Best practice for making environmental DNA (eDNA) data FAIR (Findable, Accessible, Interoperable, Reusable)

Dr Miwa Takahashi1, Dr Tobias Guldberg Frøslev2, Dr Bettina Thalinger3, Dr Katy Klymus4, Dr Joana Pauperio5, Dr Cecilia Villacorta-Rath6, Dr Gareth Jenkins7, Dr Martin Laporte8, Dr Christopher Jerde9, Dr Sachit Rajbhandari1, Dr Thomas Stjernegaard Jeppesen2, Dr Andrew Bissett1, Dr Bruce Deagle1, Dr Erin Hahn1, Dr Peggy Newman1, Dr Suk Yee Yong1, Dr Lynn M Schriml10, Dr Katherine Silliman11, Dr Sean P Jungbluth11,12, Dr Luke R Thompson11,12, Dr Caren C Helbing13, Dr Peter Woollard5, Dr Christopher I Hunter14, Dr Stephen Formel15, Dr Oliver Berry1

1CSIRO, , Australia, 2Global Biodiversity Information Facility, Copenhagen, Denmark, 3Department of Zoology, University of Innsbruck, , Austria, 4U.S. Geological Survey, Columbia Environmental Research Center, Columbia, USA, 5European Molecular Biology Laboratory, European Bioinformatics Institute, , UK, 6Centre for Tropical Water and Aquatic Ecosystem Research (TropWATER), James Cook University, , Australia, 7John Wiley & Sons Ltd, Oxford, UK, 8Ministère de l’Environnement, de la Lutte contre les changements climatiques, de la Faune et des Parcs, Québec, Canada, 9Marine Science Institute, University of California, Santa Barbara, USA, 10University of Maryland School of Medicine, Institute for Genome Sciences, Genomic Standards Consortium, Baltimore, USA, 11National Oceanic and Atmospheric Administration, Atlantic Oceanographic and Meteorological Laboratory, Miami, USA, 12Northern Gulf Institute, Mississippi State University, Starkville, USA, 13Department of Biochemistry and Microbiology, University of Victoria, Victoria, Canada, 14GigaScience Press, Hong Kong, , 15U.S. Geological Survey; Science Analytics and Synthesis, New Orleans, USA

Biography:

Miwa earned her undergraduate and honours degrees in Marine Biology from James Cook University.

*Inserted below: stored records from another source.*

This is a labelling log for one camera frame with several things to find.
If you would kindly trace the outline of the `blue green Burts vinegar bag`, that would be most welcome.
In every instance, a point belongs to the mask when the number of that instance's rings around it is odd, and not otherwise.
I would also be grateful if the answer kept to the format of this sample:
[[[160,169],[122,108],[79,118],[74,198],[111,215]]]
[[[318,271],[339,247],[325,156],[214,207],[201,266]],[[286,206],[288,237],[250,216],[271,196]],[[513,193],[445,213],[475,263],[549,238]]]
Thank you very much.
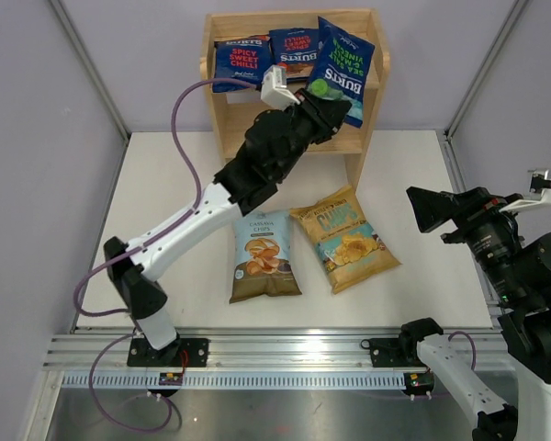
[[[376,46],[324,17],[318,17],[318,23],[319,50],[307,89],[321,99],[350,102],[345,123],[361,128],[366,78]]]

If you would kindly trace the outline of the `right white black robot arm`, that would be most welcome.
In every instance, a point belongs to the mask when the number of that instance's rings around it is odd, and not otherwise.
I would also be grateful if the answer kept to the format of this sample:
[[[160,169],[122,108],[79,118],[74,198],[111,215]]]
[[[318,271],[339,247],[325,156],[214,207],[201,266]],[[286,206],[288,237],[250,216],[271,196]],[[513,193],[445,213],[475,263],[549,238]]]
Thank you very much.
[[[446,244],[464,243],[495,290],[501,335],[512,357],[518,403],[493,393],[456,357],[444,330],[431,319],[402,325],[400,357],[422,363],[447,388],[472,426],[475,440],[551,440],[551,232],[523,245],[515,219],[542,199],[492,195],[484,187],[464,193],[406,191],[420,232],[448,221]]]

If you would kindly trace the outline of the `blue Burts chilli bag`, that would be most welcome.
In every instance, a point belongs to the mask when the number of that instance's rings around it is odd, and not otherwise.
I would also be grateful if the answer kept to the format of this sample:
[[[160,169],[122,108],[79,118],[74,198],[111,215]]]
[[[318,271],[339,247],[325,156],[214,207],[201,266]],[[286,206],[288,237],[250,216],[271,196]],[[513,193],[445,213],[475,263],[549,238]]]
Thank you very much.
[[[316,28],[279,28],[268,33],[274,64],[286,70],[289,82],[307,81],[319,52]]]
[[[273,64],[270,37],[252,35],[215,42],[215,78],[232,78],[259,88]]]

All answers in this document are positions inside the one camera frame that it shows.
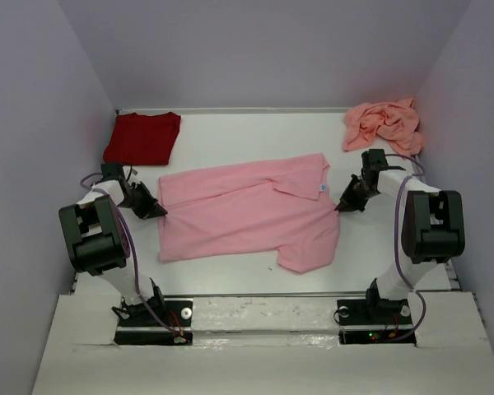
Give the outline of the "pink t-shirt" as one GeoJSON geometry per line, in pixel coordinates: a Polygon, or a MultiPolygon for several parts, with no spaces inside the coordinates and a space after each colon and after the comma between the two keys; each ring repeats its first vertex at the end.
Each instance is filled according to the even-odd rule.
{"type": "Polygon", "coordinates": [[[161,177],[161,261],[275,251],[291,272],[330,265],[340,230],[329,169],[317,153],[161,177]]]}

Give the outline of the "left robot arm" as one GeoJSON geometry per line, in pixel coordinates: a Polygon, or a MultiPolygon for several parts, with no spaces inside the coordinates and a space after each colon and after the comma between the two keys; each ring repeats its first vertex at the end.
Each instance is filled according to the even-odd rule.
{"type": "Polygon", "coordinates": [[[76,272],[99,277],[120,293],[121,306],[113,308],[120,319],[168,328],[162,321],[168,313],[164,296],[151,278],[140,274],[136,246],[121,210],[131,210],[140,220],[160,218],[168,211],[123,165],[104,163],[98,175],[90,186],[90,176],[81,180],[87,190],[81,201],[58,211],[69,260],[76,272]]]}

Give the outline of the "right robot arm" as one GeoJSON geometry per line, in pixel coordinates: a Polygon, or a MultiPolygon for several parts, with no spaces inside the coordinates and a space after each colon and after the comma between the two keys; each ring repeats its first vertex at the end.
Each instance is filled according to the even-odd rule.
{"type": "Polygon", "coordinates": [[[408,295],[436,265],[461,255],[465,248],[463,201],[459,192],[423,183],[420,174],[390,165],[382,149],[361,155],[336,209],[364,211],[368,201],[385,195],[395,201],[394,262],[374,279],[362,299],[338,302],[342,324],[381,325],[396,317],[410,321],[408,295]]]}

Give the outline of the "red folded t-shirt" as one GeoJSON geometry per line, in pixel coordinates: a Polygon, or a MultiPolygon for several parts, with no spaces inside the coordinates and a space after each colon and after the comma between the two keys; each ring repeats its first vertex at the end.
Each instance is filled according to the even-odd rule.
{"type": "Polygon", "coordinates": [[[172,112],[117,115],[103,160],[123,165],[168,165],[180,124],[181,117],[172,112]]]}

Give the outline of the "salmon crumpled t-shirt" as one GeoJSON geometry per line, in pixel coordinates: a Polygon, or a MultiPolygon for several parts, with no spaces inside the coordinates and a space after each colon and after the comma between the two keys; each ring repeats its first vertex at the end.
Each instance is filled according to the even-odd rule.
{"type": "Polygon", "coordinates": [[[377,137],[403,156],[417,156],[424,147],[424,137],[417,130],[420,118],[413,98],[360,104],[345,113],[344,123],[344,151],[368,148],[377,137]]]}

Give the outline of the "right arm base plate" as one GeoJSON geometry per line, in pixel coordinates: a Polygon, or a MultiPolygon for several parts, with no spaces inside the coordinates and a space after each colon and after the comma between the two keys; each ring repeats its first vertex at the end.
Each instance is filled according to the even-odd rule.
{"type": "Polygon", "coordinates": [[[341,299],[333,313],[338,340],[343,346],[416,344],[408,301],[371,302],[366,298],[341,299]]]}

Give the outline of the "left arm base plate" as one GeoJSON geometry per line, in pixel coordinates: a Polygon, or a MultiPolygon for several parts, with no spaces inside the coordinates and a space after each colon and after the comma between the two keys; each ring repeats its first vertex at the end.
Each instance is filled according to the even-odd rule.
{"type": "Polygon", "coordinates": [[[165,324],[160,325],[144,309],[132,317],[121,303],[113,307],[117,316],[114,342],[121,346],[191,346],[193,343],[193,300],[167,298],[166,309],[153,307],[156,316],[165,324]]]}

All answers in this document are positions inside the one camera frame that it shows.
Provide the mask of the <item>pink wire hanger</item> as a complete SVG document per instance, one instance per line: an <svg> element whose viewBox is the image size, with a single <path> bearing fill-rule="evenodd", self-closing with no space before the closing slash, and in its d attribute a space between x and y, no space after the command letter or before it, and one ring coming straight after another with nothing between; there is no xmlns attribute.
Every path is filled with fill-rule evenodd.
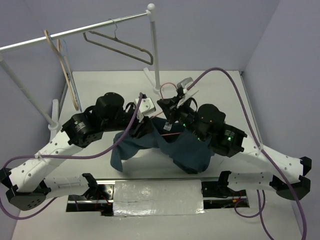
<svg viewBox="0 0 320 240"><path fill-rule="evenodd" d="M162 89L163 89L163 87L164 87L165 85L172 85L172 86L175 88L175 90L178 89L177 86L176 86L174 83L172 83L172 82L163 83L163 84L160 86L160 88L159 88L159 94L160 94L160 98L161 98L162 100L164 99L164 95L163 95L163 93L162 93ZM153 119L153 118L156 118L156 117L158 117L158 116L160 116L160 115L162 115L162 114L163 114L163 110L162 110L161 112L156 113L155 115L153 115L153 116L151 116L151 117L149 117L149 118L150 118L150 119ZM163 137L165 137L165 136L175 136L175 135L179 135L179 134L181 134L181 132L171 132L171 133L163 133L163 134L161 134L161 136L163 136Z"/></svg>

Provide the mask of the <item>blue t shirt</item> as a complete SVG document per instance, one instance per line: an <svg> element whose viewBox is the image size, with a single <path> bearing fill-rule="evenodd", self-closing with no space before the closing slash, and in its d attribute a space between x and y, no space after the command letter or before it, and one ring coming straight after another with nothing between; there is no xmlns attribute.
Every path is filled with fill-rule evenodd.
<svg viewBox="0 0 320 240"><path fill-rule="evenodd" d="M122 161L129 160L140 150L158 149L172 159L172 162L187 174L204 172L215 153L208 148L208 141L196 139L179 123L168 126L167 120L160 117L151 119L153 132L141 138L126 135L112 150L110 165L119 172L123 171ZM161 136L166 133L178 135Z"/></svg>

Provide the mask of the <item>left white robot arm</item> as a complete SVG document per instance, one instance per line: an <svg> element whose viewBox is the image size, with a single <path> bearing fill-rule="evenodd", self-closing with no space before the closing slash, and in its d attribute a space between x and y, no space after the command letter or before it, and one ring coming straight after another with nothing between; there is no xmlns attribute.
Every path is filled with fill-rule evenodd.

After gaining diverse experiences through work and travel, she completed a PhD in Marine Ecology at Curtin University, where she was introduced to the world of environmental DNA (eDNA). Driven by a passion for leveraging eDNA to protect the natural world, Miwa is now a postdoctoral researcher at the Commonwealth Scientific and Industrial Research Organisation (CSIRO), Australia’s national science agency, where she leads a global initiative to “make eDNA data FAIR (Findable, Accessible, Interoperable, Reusable)”.

Abstract:

Reversing global biodiversity loss will require transformational human actions and robust measurements of their effectiveness. Diversity assessment using environmental DNA (eDNA) has emerged as a cutting-edge technique with the potential to address the challenges of measuring biodiversity. Vast quantities of eDNA sequences and eDNA-based species detections are generated in scientific studies. Encouragingly, most eDNA-based data from published papers are now public. However, these datasets are typically stored in a variety of repositories in multiple formats, hindering their re-use. Ensuring the publication of eDNA data following the FAIR (Findable, Accessible, Interoperable, Reusable) principles would revolutionise environmental assessment, including monitoring of biodiversity, individual species, and interactions across extensive spatial and temporal scales, and generate critical knowledge for evidence-based management. Dissemination of FAIR eDNA data requires standardised data formats and vocabularies, cyberinfrastructures, guidelines, data sharing policy, and collaboration among scientists and institutions. While some existing data standards and infrastructures address these needs, multiple challenges remain, including accommodating the unique attributes associated with eDNA-based data. In this talk, I share a best practice guide for formatting and publishing eDNA-based data, developed by an international, multidisciplinary working-group comprising researchers, journal editors, and biodiversity and ‘omics data publishers. We identify required data types, formats and metadata checklists through reviewing and integrating existing data standards, devising subject-specific vocabularies, and introducing additional terms to accommodate the distinctive properties of eDNA-based data. Adopting FAIR practice for publishing eDNA-based data will benefit individual researchers, the eDNA communities, and maximise eDNA’s potential to contribute to environmental management.